Members of the Athens Senior Resource Network held their regular monthly meeting today through the meeting platform Zoom. Thirteen members representing home care agencies, hospice care, case management, eldercare law, assisted living, home contracting, and home organizing shared ways they are continuing their services while distancing.
Most are finding the technological tools they’ve been using have saved so much time and effort that they hope to continue the practices once the crisis is past. Certified care manager Abbie Vogt is one of those.
“My clients and I have been able to access their doctors through these technology platforms – it saves money and is less stressful for seniors. I ordered a portable EKG that connects to my client’s cell phone. She puts her thumb on the EKG, which reads it, sends the results to her phone, which then goes to her cardiologist. We schedule a time to talk with him about it.”
Alice Woodard, marketing coordinator for a new assisted living facility Manor Lake, says they have incorporated Zoom into their family meetings. She recently coordinated a conversation between a mother in Athens and her daughter with her son in Los Angeles.
“The son was able to be a part of everything. It was a great experience to watch that family come together. It’s better than a phone call because you can see a face. Going forward, we will continue to use it in cases like this.”
Keith Nabb of Affordable Medicare Solutions says older people who were planning to work for as long as they could before drawing Social Security are being laid off. He says typically, Social Security requires recipients to go to their offices or use the mail.
“But now, I have the fax number for the office in Winder and it’s been smooth as silk – we’re getting applications in faster and more sensibly. Now the process is done a day later. I hope they continue this.” He reminded his colleagues that if they are using Zoom for healthcare related issues to upgrade it to be HIPPA compliant to cover privacy concerns.
Lori Davidson Kindred Hospice added that Medicare is now allowing virtual visits for hospice patients.
Other distancing practices include no contact, drive-up signing for legal documents by the elder law firms of Brannon Napier Elder Law and Kimbrough Law.
Home care agencies are doing more symptom-monitoring of clients and caregivers and making some changes in assignments.
“Initial assessments to match a client and a caregiver are now being done by phone,” says Savannah Collins of Home Instead Senior Care. “Right now, we’re just assigning one caregiver to a patient so multiple caregivers aren’t going into the same home nor is the caregiver going into multiple homes.”
In the beginning, hospitals got priority on personal protective gear so masks for the home care industry were in short supply.

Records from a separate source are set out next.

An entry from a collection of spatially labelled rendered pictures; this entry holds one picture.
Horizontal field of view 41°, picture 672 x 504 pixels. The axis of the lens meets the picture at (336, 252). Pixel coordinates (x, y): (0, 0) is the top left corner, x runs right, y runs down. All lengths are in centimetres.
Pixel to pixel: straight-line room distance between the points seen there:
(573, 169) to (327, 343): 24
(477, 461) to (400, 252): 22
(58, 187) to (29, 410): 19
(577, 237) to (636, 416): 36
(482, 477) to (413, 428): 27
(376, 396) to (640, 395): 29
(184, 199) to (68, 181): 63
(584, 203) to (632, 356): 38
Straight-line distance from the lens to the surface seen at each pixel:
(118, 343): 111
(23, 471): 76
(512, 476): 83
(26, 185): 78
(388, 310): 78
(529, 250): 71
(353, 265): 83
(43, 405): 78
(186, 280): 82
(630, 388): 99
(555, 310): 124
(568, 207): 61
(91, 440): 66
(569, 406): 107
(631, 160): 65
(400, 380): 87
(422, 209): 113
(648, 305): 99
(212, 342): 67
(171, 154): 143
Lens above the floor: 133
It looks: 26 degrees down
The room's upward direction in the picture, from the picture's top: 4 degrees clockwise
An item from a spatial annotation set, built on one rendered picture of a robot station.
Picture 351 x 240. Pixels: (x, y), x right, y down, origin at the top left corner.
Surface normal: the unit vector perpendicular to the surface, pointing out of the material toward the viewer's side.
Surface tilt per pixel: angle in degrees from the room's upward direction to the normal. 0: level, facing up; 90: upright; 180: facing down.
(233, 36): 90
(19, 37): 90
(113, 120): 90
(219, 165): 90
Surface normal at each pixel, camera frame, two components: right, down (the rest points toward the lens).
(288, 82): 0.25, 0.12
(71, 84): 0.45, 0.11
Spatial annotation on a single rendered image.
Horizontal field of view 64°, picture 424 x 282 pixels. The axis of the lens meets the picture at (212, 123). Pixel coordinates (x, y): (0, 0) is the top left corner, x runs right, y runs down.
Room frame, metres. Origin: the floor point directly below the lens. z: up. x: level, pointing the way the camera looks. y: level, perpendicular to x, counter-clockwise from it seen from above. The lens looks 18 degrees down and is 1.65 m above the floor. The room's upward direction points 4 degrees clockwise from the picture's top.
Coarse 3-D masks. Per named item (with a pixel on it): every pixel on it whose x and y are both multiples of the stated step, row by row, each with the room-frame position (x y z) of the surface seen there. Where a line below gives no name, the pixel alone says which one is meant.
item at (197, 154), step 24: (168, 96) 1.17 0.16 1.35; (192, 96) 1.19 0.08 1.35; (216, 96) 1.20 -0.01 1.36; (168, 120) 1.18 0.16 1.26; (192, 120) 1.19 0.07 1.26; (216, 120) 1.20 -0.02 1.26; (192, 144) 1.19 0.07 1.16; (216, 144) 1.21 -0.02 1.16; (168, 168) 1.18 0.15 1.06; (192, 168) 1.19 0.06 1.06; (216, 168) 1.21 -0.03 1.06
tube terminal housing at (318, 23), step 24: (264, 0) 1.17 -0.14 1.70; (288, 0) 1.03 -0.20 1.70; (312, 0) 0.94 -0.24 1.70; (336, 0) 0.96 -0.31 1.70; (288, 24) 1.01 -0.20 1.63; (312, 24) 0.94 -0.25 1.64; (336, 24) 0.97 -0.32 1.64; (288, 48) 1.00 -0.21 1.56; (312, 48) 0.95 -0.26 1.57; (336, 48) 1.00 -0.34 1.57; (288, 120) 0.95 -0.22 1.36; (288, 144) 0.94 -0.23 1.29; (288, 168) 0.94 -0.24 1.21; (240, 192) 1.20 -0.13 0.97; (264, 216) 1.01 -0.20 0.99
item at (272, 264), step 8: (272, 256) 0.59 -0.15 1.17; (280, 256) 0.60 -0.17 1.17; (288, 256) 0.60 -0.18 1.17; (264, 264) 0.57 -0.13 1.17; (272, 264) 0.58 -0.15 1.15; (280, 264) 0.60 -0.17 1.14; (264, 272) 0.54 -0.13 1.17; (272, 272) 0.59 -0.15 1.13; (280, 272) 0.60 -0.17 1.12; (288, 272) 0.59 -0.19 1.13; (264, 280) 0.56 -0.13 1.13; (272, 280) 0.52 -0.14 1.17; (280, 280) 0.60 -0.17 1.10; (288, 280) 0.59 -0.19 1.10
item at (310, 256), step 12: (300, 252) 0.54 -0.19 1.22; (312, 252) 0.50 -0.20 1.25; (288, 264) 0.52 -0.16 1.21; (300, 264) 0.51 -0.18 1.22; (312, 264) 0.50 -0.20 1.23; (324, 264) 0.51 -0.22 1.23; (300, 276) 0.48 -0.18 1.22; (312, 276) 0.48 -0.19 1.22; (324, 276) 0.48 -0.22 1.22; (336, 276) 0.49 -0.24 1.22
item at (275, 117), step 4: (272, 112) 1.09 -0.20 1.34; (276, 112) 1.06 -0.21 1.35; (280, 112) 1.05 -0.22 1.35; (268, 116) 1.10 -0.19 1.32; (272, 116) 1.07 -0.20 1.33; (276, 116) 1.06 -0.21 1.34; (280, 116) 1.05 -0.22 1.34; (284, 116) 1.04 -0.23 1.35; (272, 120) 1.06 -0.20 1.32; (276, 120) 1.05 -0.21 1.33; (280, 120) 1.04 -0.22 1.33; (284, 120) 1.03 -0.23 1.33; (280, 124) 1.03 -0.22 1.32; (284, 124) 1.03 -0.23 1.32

“Things were pretty scarce so we just pulled together and made masks for the caregivers,” says Tiffany Jackson of BrightStar Care. Now both agencies have the N-95 masks. BrightStar has also reached out to essential businesses such as grocery stores and manufacturers to offer temperature and symptom checks by their nurses.
Mary Stribling, community relations director for Orchard Senior Care, another new assisted living and memory care facility scheduled to open this summer, says they have been marketing through Zoom and videos. “Using an I-phone and an app, we video the apartments and the building and send to people inquiring. Her colleague Kailey Hooper has been uploading these to the company’s social media platforms.
Downsizing and bill paying specialist Adele Gross says some of her colleagues are continuing to work with clients by staying in separate rooms and disinfecting as they go although she is simply paying her clients bills remotely for the time being.
The meeting concluded with a vote to send a donation to the Athens Community Council on Aging, which has virtually doubled the number of people they are feeding through Meals on Wheels.